Fecal culture is typically a low-yield procedure in cats with diarrhea because the clinical documentation of enteropathogenic bacteria causing diarrhea is clouded by the presence of these organisms in apparently healthy animals. If bacterial enteritis or enterocolitis is suspected, the feces should be cultured for specific pathogens such as Salmonella, Campylobacter jejuni or Campylobacter upsaliensis, Clostridium perfringens, and Clostridium difficile.^6-9 Fecal cultures should be reserved for cats developing diarrhea after kenneling or show attendance, in cats with an acute onset of bloody diarrhea in association with evidence of sepsis, or in diarrhea outbreaks occurring in more than one pet in a household. Caution should be exercised when interpreting the presence of C. perfringens endospores in fecal smears obtained from cats with diarrhea, because healthy cats can harbor large numbers of C. perfringens endospores in their stools. In addition, the currently accepted opinion that $ 2 to 3 endospores/oil immersion field is associated with enterotoxin appears unsubstantiated in light of recent studies documenting a poor correlation between fecal endospore numbers and the presence of enterotoxin.¹⁰

The prevalence of C. difficile in fecal specimens from cats who were patients at the University of California Veterinary Medical Teaching Hospital was 9.4% (23 of 245 cats) based on culture on selective media and identification by a latex particle agglutination test.¹¹ Toxin A and B sequences were identified in 8/23 isolates and were confirmed by Southern blot hybridization. All of the cats colonized with toxigenic C. difficile had $ of the risk factors (antibiotic use, antineoplastic therapy) associated with C. difficile infection in human patients. Four of the 8 cats colonized with toxigenic C. difficile were treated with metronidazole and had resolution of the diarrhea and negative fecal culture on subsequent testing. The significance of isolating nontoxigenic C. difficile in asymptomatic human patients is uncertain because the organism is a normal component of the colonic microflora in some individuals. Multiple strains of C. difficile are often isolated during outbreaks of C. difficile-associated diarrhea, and AP-PCR can be utilized to identify the different genotypes of C. difficile within a hospital population. This method has confirmed the potential role of environmental contamination in bacterial transmission by identifying bacteria in the environment with identical genotypes to those isolated from the patient.

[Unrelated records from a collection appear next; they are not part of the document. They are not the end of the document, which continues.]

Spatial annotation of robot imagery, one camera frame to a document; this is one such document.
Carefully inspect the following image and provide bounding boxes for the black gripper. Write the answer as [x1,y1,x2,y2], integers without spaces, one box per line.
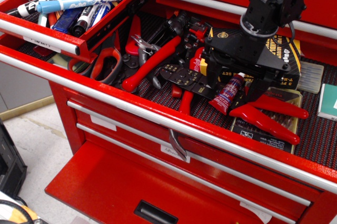
[203,29,291,102]

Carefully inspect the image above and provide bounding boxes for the red threadlocker glue tube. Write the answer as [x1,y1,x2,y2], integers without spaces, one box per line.
[209,73,245,115]

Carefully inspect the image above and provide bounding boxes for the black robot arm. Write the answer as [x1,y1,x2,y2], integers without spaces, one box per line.
[202,0,306,101]

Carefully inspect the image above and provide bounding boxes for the large red tool drawer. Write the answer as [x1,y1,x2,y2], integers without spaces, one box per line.
[0,10,337,194]

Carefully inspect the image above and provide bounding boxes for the open red bottom drawer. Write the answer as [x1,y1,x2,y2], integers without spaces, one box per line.
[44,140,298,224]

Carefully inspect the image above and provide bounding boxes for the small red marker drawer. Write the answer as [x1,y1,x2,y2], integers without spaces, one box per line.
[1,0,146,63]

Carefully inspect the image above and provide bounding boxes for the drill bit index case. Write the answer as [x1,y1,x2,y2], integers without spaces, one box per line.
[231,87,309,154]

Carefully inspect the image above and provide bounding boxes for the black yellow tap wrench box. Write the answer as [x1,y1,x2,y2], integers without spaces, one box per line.
[198,27,301,90]

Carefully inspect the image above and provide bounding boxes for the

Cats with no evidence of life-threatening disease, whose diarrhea remains undiagnosed after initial laboratory and imaging procedures, are further evaluated with controlled diets for 2 to 3 weeks. The diet selected should be free of additives and preservatives, and contains a novel protein source that is highly digestible. The protein should be highly digestible because intact proteins are far more antigenic than polypeptides and amino acids. If signs resolve following several weeks of dietary therapy, the diet should be balanced or alternatively a complete and balanced commercial diet with the same novel protein source as the homemade diet should be selected. If signs do not resolve, a more extensive diagnostic approach is warranted.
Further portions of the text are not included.